◆ **Work instructions**
Your answer is every line of the material below in which the string "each" occurs.

◆ **Data shown**
________________________

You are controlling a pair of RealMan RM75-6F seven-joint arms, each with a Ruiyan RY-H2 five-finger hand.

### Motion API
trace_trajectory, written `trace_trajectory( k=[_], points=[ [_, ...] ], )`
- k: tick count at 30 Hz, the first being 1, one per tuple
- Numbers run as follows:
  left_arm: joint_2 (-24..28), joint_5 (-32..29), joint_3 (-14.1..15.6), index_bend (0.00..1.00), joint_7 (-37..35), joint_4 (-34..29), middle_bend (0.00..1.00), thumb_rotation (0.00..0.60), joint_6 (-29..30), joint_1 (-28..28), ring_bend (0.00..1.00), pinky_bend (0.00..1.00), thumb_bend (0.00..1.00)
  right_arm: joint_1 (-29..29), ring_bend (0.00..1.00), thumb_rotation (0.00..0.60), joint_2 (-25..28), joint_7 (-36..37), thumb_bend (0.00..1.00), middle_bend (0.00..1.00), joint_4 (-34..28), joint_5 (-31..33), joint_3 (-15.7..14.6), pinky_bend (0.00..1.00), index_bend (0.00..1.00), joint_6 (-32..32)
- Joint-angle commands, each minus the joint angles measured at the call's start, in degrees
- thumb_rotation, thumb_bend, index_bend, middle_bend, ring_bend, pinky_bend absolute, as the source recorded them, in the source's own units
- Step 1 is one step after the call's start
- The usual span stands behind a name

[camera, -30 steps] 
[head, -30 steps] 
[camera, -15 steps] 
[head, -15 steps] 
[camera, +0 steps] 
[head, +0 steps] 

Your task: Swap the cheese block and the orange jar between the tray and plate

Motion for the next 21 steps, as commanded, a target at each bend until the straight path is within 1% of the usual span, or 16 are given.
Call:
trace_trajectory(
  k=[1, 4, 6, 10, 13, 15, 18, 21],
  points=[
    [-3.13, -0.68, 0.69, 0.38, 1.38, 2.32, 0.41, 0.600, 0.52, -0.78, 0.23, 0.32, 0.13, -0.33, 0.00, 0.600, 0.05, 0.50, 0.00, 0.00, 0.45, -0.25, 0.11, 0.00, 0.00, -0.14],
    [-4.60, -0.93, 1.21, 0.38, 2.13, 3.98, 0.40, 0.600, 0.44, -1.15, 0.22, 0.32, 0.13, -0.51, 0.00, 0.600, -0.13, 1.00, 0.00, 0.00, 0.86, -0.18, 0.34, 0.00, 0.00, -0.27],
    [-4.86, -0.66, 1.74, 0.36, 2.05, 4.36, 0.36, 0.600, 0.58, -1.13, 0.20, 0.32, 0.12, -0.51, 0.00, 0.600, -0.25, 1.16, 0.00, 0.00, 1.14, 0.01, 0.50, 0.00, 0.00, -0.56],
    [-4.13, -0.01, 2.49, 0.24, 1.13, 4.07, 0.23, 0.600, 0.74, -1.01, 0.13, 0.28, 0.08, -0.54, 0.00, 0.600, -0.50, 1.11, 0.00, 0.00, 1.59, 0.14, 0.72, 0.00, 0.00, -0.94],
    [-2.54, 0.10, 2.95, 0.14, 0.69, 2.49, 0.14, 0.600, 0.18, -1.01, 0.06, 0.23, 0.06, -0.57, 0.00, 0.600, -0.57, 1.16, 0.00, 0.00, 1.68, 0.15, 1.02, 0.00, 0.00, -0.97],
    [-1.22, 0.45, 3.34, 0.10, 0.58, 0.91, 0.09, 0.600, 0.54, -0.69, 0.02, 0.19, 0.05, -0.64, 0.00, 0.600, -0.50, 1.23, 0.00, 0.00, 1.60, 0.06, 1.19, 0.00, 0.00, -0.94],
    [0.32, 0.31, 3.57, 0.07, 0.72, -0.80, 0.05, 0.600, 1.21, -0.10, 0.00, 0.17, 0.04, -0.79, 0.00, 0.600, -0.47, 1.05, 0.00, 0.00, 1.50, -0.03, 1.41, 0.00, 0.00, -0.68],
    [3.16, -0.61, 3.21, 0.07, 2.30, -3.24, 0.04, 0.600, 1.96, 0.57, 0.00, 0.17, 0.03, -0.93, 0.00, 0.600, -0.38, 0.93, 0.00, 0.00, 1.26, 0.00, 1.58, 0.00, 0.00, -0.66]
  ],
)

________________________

◆ **Task output**
You are controlling a pair of RealMan RM75-6F seven-joint arms, each with a Ruiyan RY-H2 five-finger hand.
- Joint-angle commands, each minus the joint angles measured at the call's start, in degrees
Motion for the next 21 steps, as commanded, a target at each bend until the straight path is within 1% of the usual span, or 16 are given.

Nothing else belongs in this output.